§ What the task requires: Among the entries, which lines carry the string "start"? Copy every one.

§ Raw data:
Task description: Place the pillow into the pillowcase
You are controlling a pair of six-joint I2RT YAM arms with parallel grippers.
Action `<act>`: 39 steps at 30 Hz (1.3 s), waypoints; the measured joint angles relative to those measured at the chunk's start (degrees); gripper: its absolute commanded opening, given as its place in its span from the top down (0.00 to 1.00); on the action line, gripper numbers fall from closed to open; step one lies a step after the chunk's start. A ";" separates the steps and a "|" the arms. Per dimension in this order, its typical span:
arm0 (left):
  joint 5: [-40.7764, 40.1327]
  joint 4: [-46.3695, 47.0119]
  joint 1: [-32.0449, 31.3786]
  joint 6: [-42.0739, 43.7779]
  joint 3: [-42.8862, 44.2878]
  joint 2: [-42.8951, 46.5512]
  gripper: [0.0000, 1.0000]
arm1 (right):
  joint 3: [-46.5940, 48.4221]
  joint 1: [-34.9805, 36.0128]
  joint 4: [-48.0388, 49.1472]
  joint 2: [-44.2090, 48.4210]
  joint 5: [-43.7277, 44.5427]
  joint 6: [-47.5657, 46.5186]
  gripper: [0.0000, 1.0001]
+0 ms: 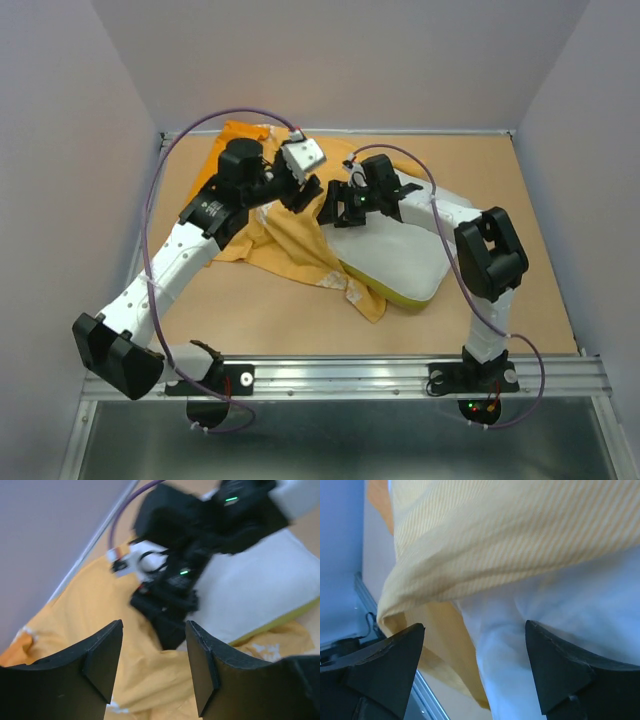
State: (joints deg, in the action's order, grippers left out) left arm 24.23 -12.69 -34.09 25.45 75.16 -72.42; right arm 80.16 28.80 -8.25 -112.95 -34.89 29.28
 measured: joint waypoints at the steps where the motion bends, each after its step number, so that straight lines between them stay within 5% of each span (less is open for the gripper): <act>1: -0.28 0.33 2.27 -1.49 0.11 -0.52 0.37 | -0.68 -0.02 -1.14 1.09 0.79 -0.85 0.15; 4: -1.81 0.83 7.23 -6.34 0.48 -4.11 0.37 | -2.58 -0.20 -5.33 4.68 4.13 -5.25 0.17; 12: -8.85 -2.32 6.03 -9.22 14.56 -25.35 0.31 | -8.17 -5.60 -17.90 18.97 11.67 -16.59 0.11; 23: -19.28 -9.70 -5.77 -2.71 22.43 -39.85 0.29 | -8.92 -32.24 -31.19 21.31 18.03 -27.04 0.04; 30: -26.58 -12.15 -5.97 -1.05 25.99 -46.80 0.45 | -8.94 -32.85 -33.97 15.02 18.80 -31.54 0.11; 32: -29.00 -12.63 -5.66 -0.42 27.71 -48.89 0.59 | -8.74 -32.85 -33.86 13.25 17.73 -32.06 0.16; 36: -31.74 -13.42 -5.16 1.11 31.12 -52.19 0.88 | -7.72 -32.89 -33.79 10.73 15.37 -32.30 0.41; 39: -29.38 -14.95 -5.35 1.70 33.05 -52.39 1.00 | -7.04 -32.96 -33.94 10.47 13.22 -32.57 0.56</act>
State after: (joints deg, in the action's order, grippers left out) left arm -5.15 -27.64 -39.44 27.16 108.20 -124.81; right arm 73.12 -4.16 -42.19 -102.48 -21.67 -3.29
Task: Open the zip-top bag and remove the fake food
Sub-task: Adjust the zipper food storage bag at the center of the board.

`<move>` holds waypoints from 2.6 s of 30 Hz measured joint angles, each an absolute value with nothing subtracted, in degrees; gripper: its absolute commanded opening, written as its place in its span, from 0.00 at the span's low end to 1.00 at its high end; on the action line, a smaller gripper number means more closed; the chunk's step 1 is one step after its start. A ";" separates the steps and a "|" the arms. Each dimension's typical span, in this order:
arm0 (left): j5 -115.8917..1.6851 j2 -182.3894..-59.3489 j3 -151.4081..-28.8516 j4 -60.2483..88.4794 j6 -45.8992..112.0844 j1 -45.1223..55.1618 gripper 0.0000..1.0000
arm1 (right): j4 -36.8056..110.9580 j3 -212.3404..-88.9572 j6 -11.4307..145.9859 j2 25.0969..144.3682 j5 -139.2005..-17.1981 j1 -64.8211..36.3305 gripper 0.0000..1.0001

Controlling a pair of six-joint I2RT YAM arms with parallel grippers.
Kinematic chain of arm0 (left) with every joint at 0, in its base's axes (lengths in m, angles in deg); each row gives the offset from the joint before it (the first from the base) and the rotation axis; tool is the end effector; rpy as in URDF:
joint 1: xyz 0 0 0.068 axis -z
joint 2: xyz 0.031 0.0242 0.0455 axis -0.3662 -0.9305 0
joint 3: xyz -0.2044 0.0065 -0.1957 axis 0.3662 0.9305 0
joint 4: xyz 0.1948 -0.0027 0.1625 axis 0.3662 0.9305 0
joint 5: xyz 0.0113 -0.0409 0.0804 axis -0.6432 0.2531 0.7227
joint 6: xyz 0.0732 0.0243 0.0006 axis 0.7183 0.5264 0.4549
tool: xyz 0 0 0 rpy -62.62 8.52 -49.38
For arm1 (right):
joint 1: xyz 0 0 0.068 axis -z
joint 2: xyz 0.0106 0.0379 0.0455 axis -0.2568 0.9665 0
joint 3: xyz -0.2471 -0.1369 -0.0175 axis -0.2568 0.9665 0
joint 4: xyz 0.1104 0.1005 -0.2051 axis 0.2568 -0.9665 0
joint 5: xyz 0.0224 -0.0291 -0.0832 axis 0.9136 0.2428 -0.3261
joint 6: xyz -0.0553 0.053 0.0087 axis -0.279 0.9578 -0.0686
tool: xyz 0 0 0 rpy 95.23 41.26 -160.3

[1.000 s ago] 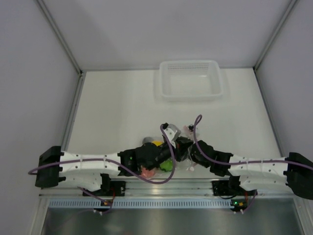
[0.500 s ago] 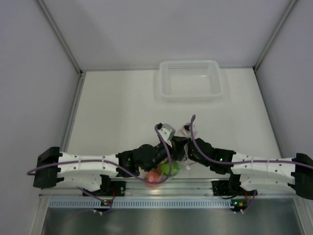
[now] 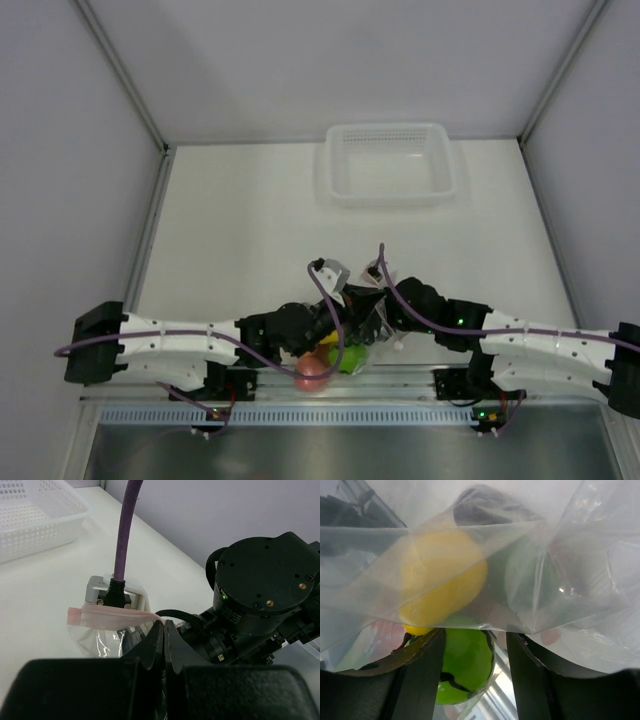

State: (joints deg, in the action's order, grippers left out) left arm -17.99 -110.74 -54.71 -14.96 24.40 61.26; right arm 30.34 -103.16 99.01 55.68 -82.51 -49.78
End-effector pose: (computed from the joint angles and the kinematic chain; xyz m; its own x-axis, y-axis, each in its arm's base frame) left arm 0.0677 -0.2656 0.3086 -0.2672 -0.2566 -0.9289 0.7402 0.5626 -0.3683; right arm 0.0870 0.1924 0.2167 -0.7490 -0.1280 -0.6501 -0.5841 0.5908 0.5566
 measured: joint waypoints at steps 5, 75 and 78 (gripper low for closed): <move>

§ Finished task:
Action `<act>`: 39 steps at 30 Hz (1.3 s), waypoints; the measured joint angles relative to those measured at the chunk's start (degrees); gripper: its absolute commanded opening, given as its place in its span from the top down (0.00 to 1.00); on the action line, gripper numbers fall from closed to open; step one lies a step after the chunk's start. A ";" separates the steps and a "|" the arms. Per dimension in this order, its typical span:
`<move>` holds waypoints from 2.6 s of 30 Hz measured joint angles, each an absolute value with nothing subtracted, in degrees; gripper: its absolute commanded opening, written as its place in its span, from 0.00 at the span's low end to 1.00 at its high end; on the action line, a smaller gripper number means more closed; the chunk's step 1 is one step after its start. A ";" separates the steps and a "|" the arms. Each dimension's typical span, in this order:

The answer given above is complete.